There are a plethora of different financing agreements – from farmers’ funding the project themselves to developers paying rent for the site and covering all upfront and maintenance costs. Landowners should research their development partner, to ensure they have experience in the field and strong financial backing.
Farmers must consider the renewable venture in the context of the existing farming business, says Ruth Kendal, rural economy consultant at ADAS. “Land that is used to generate renewable energy may be classed as non-agricultural. Professional advice should be sought on the legal, tax, planning, single payment and agri-environment scheme issues. It is also important to explore the business rates that may be applicable.”
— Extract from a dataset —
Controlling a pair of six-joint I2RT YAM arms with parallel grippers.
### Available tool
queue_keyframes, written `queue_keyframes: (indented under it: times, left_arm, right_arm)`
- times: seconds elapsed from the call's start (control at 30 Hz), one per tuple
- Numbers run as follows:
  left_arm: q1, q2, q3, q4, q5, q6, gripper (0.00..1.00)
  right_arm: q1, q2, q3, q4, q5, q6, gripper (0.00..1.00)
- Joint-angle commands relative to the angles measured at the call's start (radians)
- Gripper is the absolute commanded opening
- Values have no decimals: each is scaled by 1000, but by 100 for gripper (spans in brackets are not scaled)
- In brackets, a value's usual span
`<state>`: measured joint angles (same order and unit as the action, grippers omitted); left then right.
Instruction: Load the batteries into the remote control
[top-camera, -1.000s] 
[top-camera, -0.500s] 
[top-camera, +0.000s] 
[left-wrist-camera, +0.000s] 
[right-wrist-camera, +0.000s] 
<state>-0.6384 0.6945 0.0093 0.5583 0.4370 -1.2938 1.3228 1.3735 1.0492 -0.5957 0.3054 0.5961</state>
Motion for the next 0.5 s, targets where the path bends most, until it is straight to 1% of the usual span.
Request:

Most projects require planning permission, although smaller schemes may fall under permitted development rights, she adds. “It may be necessary to submit specialist reports such as landscape assessments or wildlife surveys in support of the application. Early discussions should be held with the planning department, and the actions required should be costed and incorporated into the project design.”
• Farming Futures – www.farmingfutures.org.uk
• Department of Energy and Climate Change – www.decc.gov.uk
• Good Energy – www.goodenergy.co.uk
• 7Y Energy – www.7y.co.uk/energy
Tim Breitmeyer, Cambridgeshire
Tim Breitmeyer installed a 100kWp system on his grain store roof at Bartlow Estate, Cambridgeshire, in October last year, and is so far enjoying above-target performance.
With the highest output coming in the summer months, when electricity consumption in the 7500t store is at its highest, the technology is well-matched, he says.
The project cost £340,000, so Mr Breitmeyer entered into a joint venture with Esco NRG to part-fund and manage it. Fortunately it fell within permitted development rights, so did not require planning permission. With a FiT of 31.4p/kWh, and forecast annual production of 85,000kWh (about 35,000 of which will be exported to the National Grid), it should pay for itself in 10 years, and reduce the farm’s carbon footprint by 46t a year.
“The industry has been really forging ahead, but the government’s proposals to slash the tariffs is a complete disaster. If they reduce the FiT to 10p/kWh, it cuts the return on capital to 16 years – it kicks the whole thing into the long grass.”